Among the records below, determine how many lines have the word "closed" in them; output only the number.

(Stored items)
----

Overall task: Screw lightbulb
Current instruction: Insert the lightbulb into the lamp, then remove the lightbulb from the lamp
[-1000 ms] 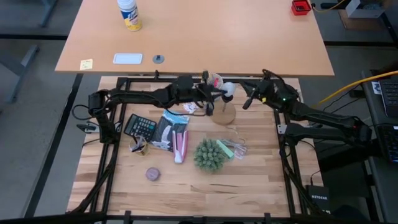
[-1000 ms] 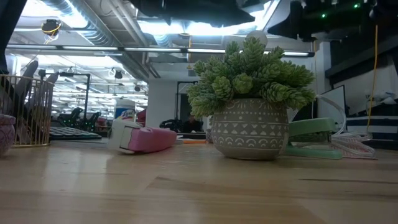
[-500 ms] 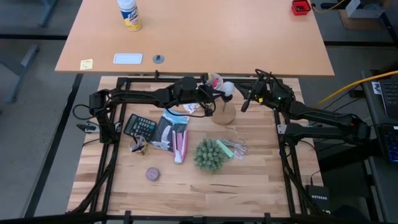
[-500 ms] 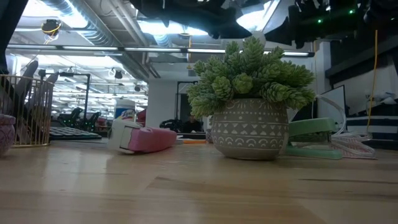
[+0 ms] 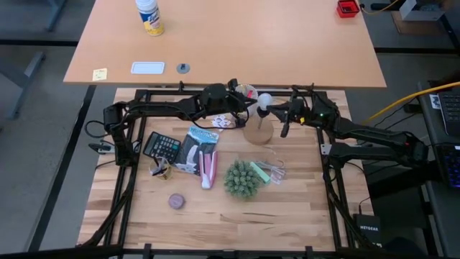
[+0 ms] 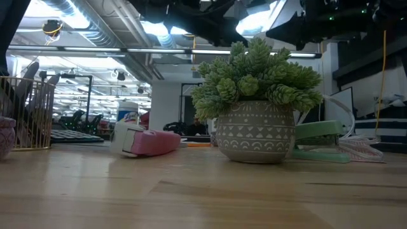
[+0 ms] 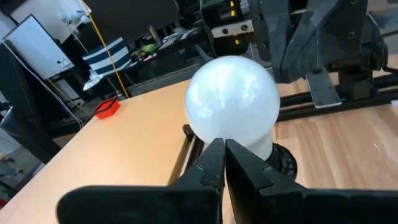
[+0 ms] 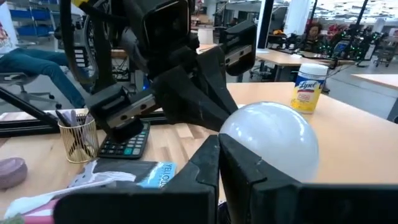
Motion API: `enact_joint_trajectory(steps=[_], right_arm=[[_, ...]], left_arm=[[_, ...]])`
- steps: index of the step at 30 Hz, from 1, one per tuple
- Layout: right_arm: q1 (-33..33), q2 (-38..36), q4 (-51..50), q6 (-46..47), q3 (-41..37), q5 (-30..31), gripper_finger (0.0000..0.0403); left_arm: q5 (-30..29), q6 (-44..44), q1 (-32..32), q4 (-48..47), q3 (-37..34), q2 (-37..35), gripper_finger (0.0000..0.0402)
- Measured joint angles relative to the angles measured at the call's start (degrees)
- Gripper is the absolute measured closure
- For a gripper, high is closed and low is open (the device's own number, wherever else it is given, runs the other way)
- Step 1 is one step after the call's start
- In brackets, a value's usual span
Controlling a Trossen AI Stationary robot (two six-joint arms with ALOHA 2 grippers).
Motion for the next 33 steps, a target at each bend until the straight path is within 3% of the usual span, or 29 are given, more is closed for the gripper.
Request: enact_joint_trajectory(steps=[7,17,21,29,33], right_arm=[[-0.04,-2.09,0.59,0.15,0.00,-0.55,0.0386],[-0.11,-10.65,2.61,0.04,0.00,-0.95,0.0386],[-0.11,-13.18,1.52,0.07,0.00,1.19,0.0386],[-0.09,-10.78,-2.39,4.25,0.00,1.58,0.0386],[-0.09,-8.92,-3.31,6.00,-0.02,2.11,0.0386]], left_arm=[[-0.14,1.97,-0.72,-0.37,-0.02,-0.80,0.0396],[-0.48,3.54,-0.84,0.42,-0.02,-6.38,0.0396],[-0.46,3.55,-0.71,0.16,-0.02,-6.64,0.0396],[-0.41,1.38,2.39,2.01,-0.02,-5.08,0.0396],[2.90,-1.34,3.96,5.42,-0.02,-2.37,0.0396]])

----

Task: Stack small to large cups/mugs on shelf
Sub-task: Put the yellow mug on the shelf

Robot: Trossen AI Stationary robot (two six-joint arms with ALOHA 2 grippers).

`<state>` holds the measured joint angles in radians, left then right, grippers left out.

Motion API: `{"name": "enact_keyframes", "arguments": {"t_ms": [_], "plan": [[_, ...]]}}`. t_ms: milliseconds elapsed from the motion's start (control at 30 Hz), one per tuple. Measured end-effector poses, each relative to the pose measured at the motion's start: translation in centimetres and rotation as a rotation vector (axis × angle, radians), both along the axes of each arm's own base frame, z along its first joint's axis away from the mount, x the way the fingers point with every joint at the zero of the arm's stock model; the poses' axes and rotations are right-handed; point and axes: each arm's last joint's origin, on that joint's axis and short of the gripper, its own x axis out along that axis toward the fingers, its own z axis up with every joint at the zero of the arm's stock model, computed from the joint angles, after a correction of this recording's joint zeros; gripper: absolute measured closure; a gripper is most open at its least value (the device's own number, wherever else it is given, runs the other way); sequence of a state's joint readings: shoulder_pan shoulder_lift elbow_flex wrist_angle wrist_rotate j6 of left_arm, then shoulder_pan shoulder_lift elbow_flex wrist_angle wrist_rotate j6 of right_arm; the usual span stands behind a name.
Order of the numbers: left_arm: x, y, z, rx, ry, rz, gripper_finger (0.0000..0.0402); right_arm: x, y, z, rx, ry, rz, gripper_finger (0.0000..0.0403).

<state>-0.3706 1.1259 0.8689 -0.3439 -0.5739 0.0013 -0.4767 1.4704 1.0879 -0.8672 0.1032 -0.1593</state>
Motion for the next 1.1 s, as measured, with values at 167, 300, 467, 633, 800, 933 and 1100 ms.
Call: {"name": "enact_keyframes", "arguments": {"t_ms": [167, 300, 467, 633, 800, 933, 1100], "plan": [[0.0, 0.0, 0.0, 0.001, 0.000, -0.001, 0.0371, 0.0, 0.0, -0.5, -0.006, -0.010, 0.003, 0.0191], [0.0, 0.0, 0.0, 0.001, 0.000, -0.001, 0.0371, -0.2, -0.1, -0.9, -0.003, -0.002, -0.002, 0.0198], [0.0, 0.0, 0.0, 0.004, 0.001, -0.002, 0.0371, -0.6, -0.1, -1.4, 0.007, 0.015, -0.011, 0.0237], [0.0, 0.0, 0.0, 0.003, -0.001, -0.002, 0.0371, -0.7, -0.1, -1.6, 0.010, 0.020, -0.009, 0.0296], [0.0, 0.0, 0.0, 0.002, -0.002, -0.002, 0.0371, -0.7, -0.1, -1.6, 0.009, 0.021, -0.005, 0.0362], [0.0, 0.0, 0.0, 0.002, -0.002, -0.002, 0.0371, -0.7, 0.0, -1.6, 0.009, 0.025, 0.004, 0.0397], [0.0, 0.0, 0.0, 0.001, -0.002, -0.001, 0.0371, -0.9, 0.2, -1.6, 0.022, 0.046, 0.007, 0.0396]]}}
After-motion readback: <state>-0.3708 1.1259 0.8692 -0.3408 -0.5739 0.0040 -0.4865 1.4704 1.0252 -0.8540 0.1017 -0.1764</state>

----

WRITTEN SOLUTION
2